• [DATA]
+-------+

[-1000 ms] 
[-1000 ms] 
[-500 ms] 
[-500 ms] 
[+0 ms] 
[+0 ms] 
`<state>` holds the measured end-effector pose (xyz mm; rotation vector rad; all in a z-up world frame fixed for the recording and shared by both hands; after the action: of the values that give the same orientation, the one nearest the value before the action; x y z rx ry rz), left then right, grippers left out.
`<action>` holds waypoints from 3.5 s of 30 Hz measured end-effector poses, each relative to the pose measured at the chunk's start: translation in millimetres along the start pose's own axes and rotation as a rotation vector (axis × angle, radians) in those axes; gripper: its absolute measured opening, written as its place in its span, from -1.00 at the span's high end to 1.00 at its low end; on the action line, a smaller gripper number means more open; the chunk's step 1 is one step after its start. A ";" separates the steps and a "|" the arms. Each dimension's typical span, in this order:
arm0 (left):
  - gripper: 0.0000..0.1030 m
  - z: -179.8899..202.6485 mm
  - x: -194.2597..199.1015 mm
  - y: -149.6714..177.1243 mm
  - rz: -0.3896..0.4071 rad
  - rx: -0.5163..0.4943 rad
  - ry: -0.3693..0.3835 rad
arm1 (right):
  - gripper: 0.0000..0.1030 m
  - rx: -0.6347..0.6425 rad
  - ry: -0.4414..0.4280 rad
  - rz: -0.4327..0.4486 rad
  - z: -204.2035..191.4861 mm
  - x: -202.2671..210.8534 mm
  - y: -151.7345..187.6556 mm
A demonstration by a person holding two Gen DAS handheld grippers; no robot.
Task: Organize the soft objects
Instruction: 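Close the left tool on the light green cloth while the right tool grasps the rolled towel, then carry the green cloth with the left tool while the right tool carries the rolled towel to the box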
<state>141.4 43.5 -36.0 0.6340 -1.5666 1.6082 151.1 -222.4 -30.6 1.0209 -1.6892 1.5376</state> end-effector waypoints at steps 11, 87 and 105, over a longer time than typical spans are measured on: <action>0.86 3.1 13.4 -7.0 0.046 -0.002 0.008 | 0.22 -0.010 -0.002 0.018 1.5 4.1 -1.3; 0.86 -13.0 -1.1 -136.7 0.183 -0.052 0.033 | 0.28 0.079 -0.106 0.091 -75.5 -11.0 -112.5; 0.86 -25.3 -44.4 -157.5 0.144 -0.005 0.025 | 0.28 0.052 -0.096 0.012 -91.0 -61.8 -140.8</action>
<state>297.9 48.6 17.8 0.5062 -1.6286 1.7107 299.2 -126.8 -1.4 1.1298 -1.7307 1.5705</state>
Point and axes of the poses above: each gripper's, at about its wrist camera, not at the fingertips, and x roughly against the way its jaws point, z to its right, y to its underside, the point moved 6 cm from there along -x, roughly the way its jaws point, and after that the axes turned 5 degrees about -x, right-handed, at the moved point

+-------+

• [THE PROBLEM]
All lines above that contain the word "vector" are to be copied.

• [RESULT OF THIS TASK]
`<state>` holds the measured end-effector pose (xyz mm; rotation vector rad; all in a z-up world frame fixed for the recording and shared by both hands; after the action: of the values that give the same orientation, the one nearest the value before the action; x y z rx ry rz), left then right, grippers left out.
`<action>` holds waypoints from 3.5 s of 30 Hz measured end-effector poses, each relative to the pose measured at the chunk's start: translation in millimetres along the start pose's own axes and rotation as a rotation vector (axis × angle, radians) in those axes; gripper: its absolute measured opening, written as its place in its span, from -1.00 at the span's high end to 1.00 at its low end; on the action line, a smaller gripper number means more open; the chunk's step 1 is one step after its start. A ";" separates the steps and a "|" the arms. Each dimension's typical span, in this order:

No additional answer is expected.